Ryanair a indiqué vendredi accueillir "positivement" la décision du gouvernement wallon de ne pas valider la taxe communale de 3 euros par passager prévue à l'encontre de l'aéroport de Charleroi, où la compagnie opère la majorité de ses vols belges.
Après avoir menacé de supprimer des sièges à Charleroi en 2026, le groupe soutient qu'il y maintiendra finalement son programme estival initial, mais met désormais la pression sur le fédéral.
Le gouvernement wallon a indiqué jeudi ne pas valider la décision de la Ville de Charleroi d'imposer une taxe de 3 euros par passager passant par BSCA. La commune peut encore saisir le Conseil d'État pour s'opposer à la décision régionale.
Comme l'aéroport de Charleroi la veille, la compagnie aérienne Ryanair a salué vendredi, par communiqué, le choix du gouvernement wallon. Si elle a menacé en début d'année de supprimer plus d'un million de sièges depuis BSCA en 2026, l'entreprise irlandaise a indiqué qu'elle maintiendra finalement son programme estival initial et promet "une croissance de 9% par rapport à l'an dernier, avec (...) 7,5 millions de sièges", selon son CEO Eddie Wilson.

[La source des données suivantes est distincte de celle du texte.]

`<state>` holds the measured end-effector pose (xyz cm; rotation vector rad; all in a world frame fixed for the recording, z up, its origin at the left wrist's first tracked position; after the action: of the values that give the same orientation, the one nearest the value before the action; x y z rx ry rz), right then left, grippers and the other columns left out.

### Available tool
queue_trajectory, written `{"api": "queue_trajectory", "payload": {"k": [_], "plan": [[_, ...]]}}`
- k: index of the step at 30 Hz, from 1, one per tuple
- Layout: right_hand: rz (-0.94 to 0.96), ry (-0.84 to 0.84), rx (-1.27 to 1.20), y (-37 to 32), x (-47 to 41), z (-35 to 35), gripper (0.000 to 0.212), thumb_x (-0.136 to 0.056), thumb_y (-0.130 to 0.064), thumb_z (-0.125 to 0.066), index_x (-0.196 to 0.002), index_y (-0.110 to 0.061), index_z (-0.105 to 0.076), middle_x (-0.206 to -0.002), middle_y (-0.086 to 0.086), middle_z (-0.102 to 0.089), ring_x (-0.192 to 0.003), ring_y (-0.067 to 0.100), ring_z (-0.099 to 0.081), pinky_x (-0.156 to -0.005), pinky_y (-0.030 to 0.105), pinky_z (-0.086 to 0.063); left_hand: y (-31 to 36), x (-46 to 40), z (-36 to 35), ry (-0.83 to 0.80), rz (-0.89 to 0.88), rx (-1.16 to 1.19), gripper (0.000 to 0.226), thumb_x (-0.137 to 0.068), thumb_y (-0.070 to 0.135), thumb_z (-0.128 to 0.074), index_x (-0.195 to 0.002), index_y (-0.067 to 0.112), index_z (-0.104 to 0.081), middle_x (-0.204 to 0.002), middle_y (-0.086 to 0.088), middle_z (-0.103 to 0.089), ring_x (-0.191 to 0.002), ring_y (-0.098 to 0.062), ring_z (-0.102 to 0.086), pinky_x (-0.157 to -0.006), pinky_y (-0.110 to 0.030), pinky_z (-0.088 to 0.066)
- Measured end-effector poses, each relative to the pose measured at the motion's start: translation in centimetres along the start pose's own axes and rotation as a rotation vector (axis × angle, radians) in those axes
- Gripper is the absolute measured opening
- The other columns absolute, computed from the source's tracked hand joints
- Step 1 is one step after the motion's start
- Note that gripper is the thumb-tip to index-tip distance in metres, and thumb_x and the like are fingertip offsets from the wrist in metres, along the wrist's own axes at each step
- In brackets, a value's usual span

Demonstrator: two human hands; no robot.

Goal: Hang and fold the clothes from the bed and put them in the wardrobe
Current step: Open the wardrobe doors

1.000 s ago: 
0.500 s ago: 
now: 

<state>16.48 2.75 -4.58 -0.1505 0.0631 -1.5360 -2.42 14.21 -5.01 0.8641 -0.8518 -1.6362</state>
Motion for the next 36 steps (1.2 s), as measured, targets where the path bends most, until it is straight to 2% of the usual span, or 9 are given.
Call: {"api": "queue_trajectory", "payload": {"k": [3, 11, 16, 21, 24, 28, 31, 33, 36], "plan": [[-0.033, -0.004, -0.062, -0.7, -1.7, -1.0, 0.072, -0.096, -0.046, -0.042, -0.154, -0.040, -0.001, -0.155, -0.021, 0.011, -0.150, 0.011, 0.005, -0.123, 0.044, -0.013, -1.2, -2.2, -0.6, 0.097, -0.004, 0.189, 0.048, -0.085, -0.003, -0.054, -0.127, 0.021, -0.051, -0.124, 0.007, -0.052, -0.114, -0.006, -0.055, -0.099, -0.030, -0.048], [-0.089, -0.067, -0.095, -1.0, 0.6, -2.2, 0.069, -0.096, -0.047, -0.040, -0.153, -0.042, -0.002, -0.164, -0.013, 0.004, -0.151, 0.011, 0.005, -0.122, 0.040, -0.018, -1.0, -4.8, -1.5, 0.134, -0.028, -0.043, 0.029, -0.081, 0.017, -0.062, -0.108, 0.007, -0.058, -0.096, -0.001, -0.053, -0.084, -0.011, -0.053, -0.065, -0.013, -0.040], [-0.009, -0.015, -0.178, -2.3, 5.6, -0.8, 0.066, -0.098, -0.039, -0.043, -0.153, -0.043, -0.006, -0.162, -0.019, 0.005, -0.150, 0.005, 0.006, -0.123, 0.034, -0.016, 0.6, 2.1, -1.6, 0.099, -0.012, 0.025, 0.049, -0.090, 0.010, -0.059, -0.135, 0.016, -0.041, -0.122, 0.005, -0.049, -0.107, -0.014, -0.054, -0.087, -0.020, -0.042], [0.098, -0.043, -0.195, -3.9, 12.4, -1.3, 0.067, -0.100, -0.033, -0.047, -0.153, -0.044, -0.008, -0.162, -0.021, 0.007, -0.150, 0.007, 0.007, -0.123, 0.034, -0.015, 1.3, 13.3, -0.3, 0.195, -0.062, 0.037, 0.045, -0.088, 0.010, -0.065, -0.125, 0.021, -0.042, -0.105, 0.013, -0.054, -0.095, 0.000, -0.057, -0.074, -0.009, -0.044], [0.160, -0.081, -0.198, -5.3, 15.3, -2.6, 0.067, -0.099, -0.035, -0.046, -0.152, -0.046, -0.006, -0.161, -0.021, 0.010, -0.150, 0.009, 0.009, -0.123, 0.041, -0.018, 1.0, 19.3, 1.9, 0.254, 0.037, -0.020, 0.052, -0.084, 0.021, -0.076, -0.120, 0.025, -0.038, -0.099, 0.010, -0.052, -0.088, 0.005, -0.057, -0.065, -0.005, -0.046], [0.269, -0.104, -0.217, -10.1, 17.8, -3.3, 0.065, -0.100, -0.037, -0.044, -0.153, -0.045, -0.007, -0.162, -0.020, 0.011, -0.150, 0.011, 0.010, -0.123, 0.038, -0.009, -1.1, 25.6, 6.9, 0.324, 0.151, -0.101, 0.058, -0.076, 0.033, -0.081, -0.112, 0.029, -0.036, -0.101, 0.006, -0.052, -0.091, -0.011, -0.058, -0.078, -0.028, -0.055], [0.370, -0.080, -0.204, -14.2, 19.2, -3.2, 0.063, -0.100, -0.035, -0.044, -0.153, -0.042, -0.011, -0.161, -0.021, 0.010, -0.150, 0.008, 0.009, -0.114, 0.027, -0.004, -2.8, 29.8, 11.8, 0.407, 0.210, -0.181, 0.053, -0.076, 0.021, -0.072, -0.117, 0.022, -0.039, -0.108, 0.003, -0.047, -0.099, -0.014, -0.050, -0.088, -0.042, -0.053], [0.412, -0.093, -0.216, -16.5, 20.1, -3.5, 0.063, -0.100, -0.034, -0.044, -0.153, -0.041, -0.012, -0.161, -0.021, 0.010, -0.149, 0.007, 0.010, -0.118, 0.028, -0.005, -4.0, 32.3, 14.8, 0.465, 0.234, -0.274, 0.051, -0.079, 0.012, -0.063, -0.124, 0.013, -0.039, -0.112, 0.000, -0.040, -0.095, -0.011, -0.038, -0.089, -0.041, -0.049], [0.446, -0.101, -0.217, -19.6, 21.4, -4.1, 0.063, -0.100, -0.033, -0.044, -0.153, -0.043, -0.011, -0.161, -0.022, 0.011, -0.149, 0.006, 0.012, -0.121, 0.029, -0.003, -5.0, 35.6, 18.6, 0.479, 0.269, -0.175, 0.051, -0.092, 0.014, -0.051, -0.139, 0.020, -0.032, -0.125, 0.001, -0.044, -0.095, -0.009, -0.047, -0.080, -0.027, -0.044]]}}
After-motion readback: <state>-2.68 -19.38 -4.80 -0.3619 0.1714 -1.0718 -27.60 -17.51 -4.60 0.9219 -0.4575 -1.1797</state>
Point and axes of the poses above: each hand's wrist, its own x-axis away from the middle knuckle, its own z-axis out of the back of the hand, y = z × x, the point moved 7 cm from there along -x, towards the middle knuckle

Ryanair soutient également le courrier envoyé par les autorités régionales au Premier ministre Bart De Wever, appelant à revoir l'augmentation de la taxe fédérale sur l'embarquement, qui doit prochainement grimper à 10 euros.

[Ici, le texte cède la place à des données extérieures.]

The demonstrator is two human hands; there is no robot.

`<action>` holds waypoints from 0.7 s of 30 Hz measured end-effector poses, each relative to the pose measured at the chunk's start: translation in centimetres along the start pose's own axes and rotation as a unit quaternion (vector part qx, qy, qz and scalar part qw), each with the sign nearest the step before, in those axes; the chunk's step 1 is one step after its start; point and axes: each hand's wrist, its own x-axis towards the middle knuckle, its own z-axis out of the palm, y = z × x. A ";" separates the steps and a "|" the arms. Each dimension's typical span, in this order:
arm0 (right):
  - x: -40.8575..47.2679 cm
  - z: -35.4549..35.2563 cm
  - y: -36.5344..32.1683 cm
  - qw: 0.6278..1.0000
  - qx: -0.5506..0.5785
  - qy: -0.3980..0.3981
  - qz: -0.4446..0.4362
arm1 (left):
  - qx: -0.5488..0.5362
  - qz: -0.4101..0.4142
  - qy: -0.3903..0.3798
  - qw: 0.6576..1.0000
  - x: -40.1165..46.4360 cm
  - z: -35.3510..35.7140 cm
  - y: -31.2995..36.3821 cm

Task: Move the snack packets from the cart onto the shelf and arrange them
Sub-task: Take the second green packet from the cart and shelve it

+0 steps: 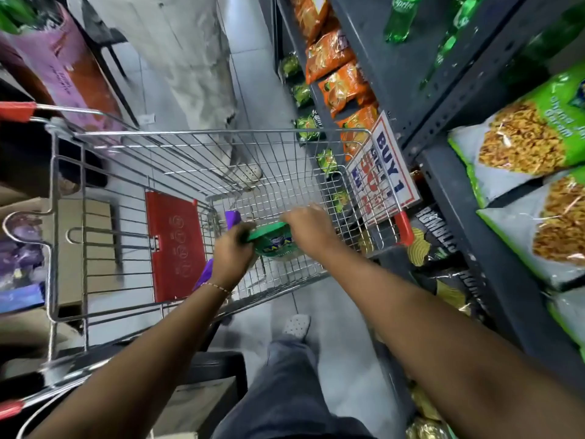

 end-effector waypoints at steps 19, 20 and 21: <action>-24.5 -33.4 -3.0 0.822 0.237 0.517 -0.040 | -0.280 0.313 -0.080 0.904 -9.7 -10.9 25.3; -26.7 -33.8 -2.7 0.807 0.295 0.511 -0.034 | -0.291 0.338 -0.084 0.891 -11.1 -11.7 27.7; -29.1 -33.9 -2.2 0.798 0.340 0.496 -0.027 | -0.308 0.361 -0.090 0.876 -12.4 -12.3 29.7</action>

Le CEO Eddie Wilson affirme que la menace de supprimer plus de 2 millions de sièges à Charleroi et à Bruxelles et de retirer cinq avions de BSCA reste d'application d'ici au mois d'octobre si le gouvernement fédéral ne suit pas l'exemple wallon. "Ryanair veut grandir en Belgique, mais nous ne pouvons pas le faire si le gouvernement fédéral continue à exclure la Wallonie du marché avec ces taxes", a-t-il appuyé.